Look over the data below and give the number of lines containing the word "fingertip", with no other words.

(Items from a data source)
-- Opening Marker --

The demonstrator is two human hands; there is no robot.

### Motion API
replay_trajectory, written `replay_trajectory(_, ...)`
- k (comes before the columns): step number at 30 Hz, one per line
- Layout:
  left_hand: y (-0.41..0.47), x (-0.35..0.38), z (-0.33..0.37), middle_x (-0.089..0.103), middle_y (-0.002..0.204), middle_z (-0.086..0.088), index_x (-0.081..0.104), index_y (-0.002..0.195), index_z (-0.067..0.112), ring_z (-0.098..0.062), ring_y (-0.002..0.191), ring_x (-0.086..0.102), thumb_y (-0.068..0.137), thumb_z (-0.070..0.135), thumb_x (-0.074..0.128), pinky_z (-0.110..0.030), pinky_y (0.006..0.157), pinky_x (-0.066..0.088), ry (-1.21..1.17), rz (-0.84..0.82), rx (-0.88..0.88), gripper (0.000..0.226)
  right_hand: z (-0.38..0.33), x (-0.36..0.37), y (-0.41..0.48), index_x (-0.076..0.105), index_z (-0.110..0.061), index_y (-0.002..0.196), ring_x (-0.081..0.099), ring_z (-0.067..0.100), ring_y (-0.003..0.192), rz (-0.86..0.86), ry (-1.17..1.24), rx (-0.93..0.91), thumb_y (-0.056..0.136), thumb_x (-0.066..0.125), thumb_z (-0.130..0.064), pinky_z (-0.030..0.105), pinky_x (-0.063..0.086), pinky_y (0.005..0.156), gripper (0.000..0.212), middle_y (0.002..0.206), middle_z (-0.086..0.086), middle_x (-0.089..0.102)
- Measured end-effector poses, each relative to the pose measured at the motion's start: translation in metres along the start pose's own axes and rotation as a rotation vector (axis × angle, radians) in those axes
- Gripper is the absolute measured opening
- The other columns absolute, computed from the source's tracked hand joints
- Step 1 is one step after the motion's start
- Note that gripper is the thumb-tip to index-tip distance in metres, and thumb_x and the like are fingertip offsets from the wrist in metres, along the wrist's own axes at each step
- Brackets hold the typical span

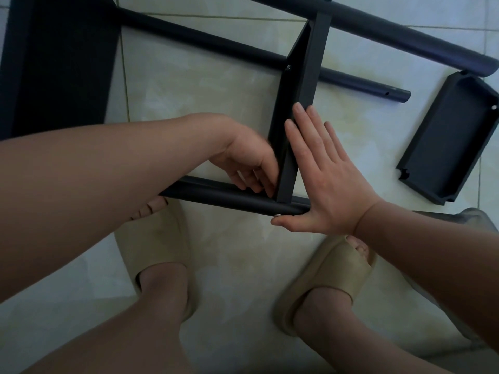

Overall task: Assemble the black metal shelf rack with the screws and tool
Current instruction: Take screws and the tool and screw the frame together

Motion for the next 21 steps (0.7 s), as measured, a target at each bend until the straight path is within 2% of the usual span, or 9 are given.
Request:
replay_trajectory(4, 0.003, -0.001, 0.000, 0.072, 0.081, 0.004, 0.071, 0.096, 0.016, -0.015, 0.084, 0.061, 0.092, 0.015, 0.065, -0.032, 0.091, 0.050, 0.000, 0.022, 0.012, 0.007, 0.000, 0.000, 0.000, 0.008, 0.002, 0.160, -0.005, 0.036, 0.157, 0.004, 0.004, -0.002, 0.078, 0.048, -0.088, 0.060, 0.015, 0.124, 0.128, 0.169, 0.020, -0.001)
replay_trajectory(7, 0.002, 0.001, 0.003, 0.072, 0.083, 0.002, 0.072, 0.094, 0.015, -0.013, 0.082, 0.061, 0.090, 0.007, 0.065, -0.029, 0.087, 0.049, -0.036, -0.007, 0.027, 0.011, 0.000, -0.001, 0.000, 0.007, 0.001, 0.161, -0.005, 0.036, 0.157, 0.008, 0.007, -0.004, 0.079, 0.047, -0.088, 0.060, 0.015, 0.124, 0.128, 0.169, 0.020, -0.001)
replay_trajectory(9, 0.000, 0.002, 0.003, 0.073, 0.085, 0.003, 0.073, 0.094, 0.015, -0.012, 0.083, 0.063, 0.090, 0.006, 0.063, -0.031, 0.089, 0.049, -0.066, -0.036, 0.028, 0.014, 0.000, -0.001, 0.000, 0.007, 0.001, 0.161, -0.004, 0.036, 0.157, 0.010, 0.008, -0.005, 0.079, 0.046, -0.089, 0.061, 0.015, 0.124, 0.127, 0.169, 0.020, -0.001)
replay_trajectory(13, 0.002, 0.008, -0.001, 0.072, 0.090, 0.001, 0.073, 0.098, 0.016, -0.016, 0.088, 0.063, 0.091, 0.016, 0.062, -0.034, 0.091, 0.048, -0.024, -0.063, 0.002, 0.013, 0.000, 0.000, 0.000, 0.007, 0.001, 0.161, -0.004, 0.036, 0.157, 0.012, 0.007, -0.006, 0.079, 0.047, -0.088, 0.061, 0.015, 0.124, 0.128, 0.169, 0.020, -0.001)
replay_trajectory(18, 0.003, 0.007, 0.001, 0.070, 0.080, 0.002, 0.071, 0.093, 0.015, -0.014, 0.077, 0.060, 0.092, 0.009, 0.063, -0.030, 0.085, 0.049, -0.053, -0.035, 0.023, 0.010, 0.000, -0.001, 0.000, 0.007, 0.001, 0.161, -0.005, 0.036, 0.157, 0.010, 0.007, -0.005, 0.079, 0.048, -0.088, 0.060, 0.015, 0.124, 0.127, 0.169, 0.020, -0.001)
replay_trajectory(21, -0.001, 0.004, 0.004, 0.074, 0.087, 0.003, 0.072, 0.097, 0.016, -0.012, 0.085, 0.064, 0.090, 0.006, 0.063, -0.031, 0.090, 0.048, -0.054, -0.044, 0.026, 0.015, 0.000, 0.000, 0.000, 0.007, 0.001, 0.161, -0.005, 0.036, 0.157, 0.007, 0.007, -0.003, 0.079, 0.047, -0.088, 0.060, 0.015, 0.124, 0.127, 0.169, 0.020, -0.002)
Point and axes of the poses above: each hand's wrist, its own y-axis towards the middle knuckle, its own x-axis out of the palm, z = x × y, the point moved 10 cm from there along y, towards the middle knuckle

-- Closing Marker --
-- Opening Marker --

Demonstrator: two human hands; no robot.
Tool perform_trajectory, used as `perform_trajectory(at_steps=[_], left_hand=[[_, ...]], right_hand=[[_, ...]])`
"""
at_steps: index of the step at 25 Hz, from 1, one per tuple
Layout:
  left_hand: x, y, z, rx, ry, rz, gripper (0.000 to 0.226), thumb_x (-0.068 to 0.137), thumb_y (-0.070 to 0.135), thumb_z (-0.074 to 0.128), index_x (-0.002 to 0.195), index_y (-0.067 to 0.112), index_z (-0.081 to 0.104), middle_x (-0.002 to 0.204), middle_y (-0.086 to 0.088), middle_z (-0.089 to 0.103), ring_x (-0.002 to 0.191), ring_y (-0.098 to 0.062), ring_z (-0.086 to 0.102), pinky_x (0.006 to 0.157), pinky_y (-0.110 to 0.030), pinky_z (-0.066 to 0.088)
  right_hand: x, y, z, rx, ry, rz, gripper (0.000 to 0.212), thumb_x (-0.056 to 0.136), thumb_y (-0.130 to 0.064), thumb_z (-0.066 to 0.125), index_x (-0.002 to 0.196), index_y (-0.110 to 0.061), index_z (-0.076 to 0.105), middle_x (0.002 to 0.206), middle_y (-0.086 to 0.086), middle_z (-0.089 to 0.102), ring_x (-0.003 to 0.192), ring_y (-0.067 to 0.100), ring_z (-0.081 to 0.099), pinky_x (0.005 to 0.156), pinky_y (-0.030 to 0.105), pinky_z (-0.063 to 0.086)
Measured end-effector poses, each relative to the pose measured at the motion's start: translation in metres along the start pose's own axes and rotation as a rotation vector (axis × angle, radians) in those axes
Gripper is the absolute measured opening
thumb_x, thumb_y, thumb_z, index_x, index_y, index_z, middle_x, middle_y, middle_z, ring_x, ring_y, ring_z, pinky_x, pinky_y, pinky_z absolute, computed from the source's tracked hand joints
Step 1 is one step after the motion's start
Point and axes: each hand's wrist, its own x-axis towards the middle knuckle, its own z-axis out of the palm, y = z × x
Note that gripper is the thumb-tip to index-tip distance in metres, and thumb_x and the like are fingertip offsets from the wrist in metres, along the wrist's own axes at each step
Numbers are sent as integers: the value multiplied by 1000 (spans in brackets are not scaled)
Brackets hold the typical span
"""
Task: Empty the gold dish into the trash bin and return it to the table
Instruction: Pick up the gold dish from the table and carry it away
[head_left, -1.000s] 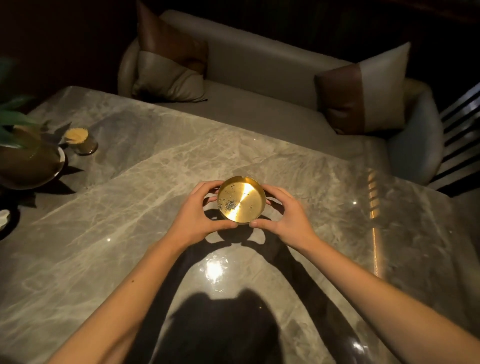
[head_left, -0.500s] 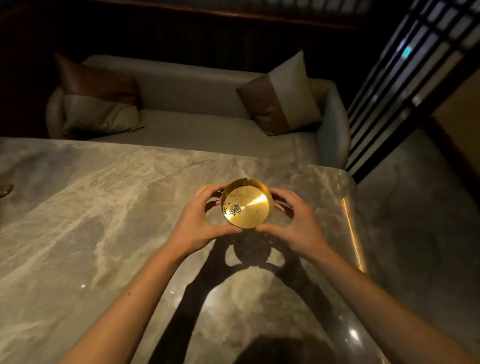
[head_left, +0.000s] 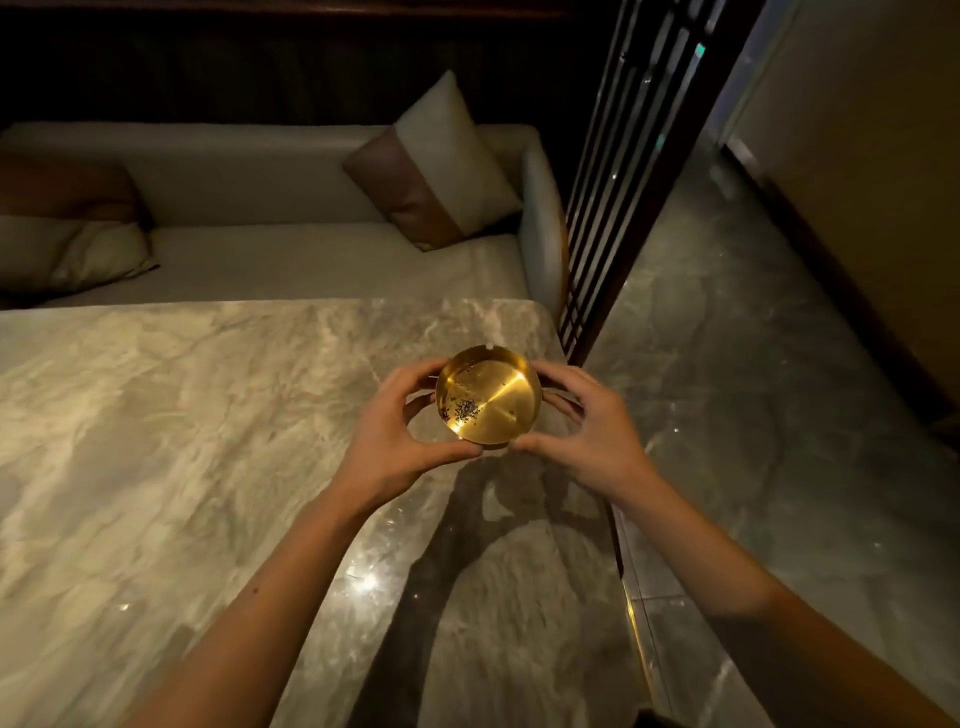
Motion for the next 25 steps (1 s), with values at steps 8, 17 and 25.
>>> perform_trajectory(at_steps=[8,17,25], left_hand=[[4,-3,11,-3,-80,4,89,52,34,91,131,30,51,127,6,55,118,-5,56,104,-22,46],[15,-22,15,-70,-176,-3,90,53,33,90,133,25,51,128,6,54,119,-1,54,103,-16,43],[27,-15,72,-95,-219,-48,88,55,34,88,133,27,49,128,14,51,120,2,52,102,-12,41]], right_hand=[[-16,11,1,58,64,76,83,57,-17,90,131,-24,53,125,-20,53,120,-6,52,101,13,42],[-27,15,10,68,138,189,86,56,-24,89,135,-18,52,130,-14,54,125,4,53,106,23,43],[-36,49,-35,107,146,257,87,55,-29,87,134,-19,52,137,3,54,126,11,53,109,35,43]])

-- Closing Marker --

▶ _SOLUTION BELOW_: 2